Linear Regression with and without Calculus

This post will be about simple linear regression. I will first use calculus to derive an expression. Then I derive same expression in a more intuitive way using linear algebra.

You have \(n\) data point and observation pairs \((a_1,b_1),(a_2,b_2),..,(a_n,b_n)\) where \(a_i \in \mathbb{R}^m\) and \(b_i \in \mathbb{R}\). Let \(A_i \in \mathbb{R}^{m+1}\) be the vector obtained by prepending 1 to vector \(a_i\). The matrix \(A\) has \(A_i\) as its \(i\)th row and \(b \in \mathbb{R}^n\) is the column vector consisting of \(b_i\).

\[\begin{align*} A=\begin{pmatrix} 1 & a_{11} & a_{12} & \cdots & a_{1m} \\ 1 & a_{21} & a_{22} & \cdots & a_{2m} \\ \vdots &\vdots & \vdots & \ddots & \vdots \\ 1 & a_{n1} & a_{n2} & \cdots & a_{nm} \\ \end{pmatrix} \quad b=\begin{pmatrix} b_{1}\\ b_{2}\\ \vdots \\ b_{n}\\ \end{pmatrix} \end{align*}\]

We are supposed to find the vector \(x\) such that \(\| b-Ax \|^2\) is minimum.
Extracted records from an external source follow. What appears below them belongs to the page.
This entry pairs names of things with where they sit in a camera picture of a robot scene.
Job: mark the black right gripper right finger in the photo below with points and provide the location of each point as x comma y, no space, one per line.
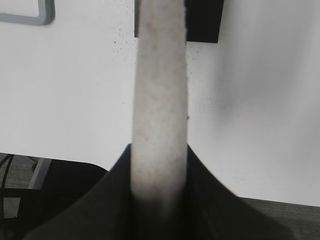
213,212

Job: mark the table leg frame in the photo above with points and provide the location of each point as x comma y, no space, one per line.
39,174

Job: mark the black knife stand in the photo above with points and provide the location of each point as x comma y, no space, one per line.
203,20

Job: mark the white grey deer cutting board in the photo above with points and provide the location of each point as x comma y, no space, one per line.
27,12

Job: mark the steel knife with white handle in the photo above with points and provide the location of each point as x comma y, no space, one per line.
160,125

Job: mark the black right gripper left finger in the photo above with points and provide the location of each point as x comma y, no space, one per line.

What this means is vector \(Ax\) is as close as possible to vector \(b\).

Using Calculus

The approach is straightforward. Differentiate \(\| b-Ax \|^2\) with \(x\) and equate it to zero. A good reference for identities regarding differentiation with matrices and vectors is the Matrix Cookbook.

\[\begin{align*} \| b-Ax \|^2 &= (b-Ax)^T(b-Ax)\\ &= b^Tb - x^TA^Tb - b^TAx + x^TA^TAx \end{align*}\]

\(x^TA^Tb\) and \(b^TAx\) are scalars, so \(x^TA^Tb = b^TAx\)

\[\begin{align*} \| b-Ax \|^2 &= b^Tb - 2x^TA^Tb + x^TA^TAx \end{align*}\]

Differentiating this with \(x\).

\[\frac{d( b^Tb - 2x^TA^Tb + x^TA^TAx)}{dx} = -2 \frac{d(x^TA^Tb)}{dx} + \frac{d(x^TA^TAx)}{dx}\]

Since \(\frac{d(x^Tc)}{dx} = c\) and \(\frac{d(x^TCx)}{dx} = (C+C^T)x\).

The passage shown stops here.